The Highland Park attack comes after several recent mass shootings that shocked the nation, including an 18-year-old’s racist attack at a New York supermarket that killed 10 and another 18-year-old’s shooting at a Texas school that left 19 students and two teachers dead.

In the wake of those massacres, President Joe Biden signed into law the first major federal gun safety legislation in decades, marking a significant bipartisan breakthrough on one of the most contentious policy issues in Washington.

Biden held a brief moment of silence at the White House on Monday evening during a July Fourth picnic, noting that he’d spoken to Gov. Pritzker and Highland Park’s mayor.

“There is much more work to do, and I’m not going to give up fighting the epidemic of gun violence,” Biden said in a statement released Monday.

In 2013, Highland Park had passed a local ban on semi-automatic firearms with the capacity to accept more than 10 rounds of ammunition, following a series of mass shooting incidents around the country.

On Tuesday, Mayor Nancy Rotering said Monday’s shooting showed a need for strict gun laws nationally.

“I think it’s important to know that our assault weapons ban … is reflective of the values of our community,” she said. “Obviously we have a problem in this country if we have weekly mass shootings involving these weapons of war, and it’s important for us to talk about how to provide that protection on a broader scale, whether it’s statewide (or) whether it’s nationally.”

What we know about the suspect

Former classmates described Crimo Tuesday as an odd, soft-spoken kid who didn’t participate in class or school activities and showed little interest in engaging with his peers.

The few friends Crimo had tended to be troublemakers who seemed to relish the notion of being outsiders, a couple of his former classmates said.

“They wanted to be the ‘anti-‘ group, like the rebels,” said Mackenzie, a former middle school classmate who asked to be identified only by her first name to protect her privacy. “The aura they presented was opposite, negative and harsh.”

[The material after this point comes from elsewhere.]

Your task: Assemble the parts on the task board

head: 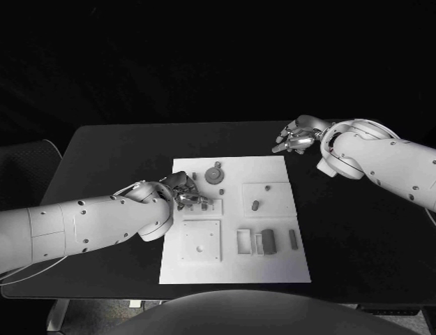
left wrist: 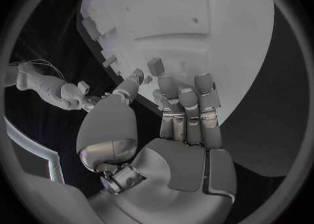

Other classmates, who wished not to be identified, described Crimo as a skater kid who made DIY skateboard videos on YouTube all the time.

Just before Crimo dropped out of Highland Park High in 2017, he splattered “Awake” stickers in the school’s stairways and bathrooms, the former classmate said. Crimo made music under the name “Awake the Rapper.”

On Monday, Covelli said law enforcement officials “processed a significant amount of digital evidence,” which helped investigators identify Crimo as the suspect.

Crimo posted online music videos on several major streaming outlets and on a personal website, with some featuring animated scenes of gun violence.

In one video titled “Are you Awake,” a cartoon animation of a stick-figure shooter — resembling Crimo’s appearance — is seen in tactical gear carrying out an attack with a rifle. Crimo is seen narrating, “I need to just do it. It is my destiny.”

The suspect’s uncle, Paul A. Crimo, told CNN he had spoken at length to law enforcement on Monday and described his nephew as a “lonely, quiet person.”

He said he does not know of any political views held by his nephew, though he described him as active on YouTube.

His brother, who is the suspect’s father, ran for mayor against incumbent Rotering in 2019 and lost.

“I’m so heartbroken for all the families who lost their lives,” Paul Crimo said.

Rotering knew the suspect, having been leader of his Cub Scout pack when he was a boy. “He was a Cub Scout in my … pack. So, many years ago, he was just a … quiet little boy that I knew,” Rotering told CNN Tuesday.

“I don’t know what got him to this point, but let’s ask that question of so many people,” she said.

Stories of terror

Witnesses told stories of sheer terror following the shooting in the affluent Chicago suburb.

Some bystanders initially thought the sound of gunfire was fireworks, until many fled in terror.

Eyewitnesses described grabbing their children and families and running for their lives, some hiding behind dumpsters or in nearby stores for safety amid the chaos. One paradegoer described seeing someone shot and killed, another saw a man shot in the ear with blood all over his face.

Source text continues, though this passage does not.